WHAT IS NEEDED: Determine the number of lines in the listing below where the string "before" occurs; answer with the number alone.

*** Opening of SUPPLIED DATA ***

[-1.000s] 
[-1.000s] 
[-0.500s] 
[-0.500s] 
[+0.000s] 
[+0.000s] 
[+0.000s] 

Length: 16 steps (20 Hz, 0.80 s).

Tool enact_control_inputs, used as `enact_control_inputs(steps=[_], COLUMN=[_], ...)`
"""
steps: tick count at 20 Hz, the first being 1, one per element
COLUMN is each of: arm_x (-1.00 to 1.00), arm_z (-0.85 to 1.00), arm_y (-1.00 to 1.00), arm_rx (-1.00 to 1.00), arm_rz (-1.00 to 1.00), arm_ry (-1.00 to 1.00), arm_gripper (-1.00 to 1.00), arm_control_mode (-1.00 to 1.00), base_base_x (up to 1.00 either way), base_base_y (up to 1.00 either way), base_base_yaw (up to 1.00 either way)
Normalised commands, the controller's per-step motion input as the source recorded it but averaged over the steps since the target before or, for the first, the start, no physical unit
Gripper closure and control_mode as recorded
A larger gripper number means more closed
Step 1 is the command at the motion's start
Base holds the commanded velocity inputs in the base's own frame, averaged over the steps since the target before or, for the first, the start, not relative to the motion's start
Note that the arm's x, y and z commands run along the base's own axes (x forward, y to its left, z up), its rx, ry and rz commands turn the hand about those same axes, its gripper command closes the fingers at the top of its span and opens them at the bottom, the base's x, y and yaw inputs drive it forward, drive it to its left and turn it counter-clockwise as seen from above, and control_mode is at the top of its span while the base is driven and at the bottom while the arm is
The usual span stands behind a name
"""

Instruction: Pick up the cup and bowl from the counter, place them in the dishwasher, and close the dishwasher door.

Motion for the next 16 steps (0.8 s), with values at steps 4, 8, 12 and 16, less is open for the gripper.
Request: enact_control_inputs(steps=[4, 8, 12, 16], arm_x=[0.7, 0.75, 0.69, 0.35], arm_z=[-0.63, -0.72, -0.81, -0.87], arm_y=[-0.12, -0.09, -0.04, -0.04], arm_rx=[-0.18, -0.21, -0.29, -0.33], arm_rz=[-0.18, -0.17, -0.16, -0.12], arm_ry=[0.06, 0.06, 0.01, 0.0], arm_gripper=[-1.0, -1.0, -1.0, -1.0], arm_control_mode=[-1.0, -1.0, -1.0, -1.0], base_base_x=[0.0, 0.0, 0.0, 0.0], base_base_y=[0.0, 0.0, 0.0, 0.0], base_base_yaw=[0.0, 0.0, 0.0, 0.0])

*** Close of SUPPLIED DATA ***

TASK SOLUTION: 2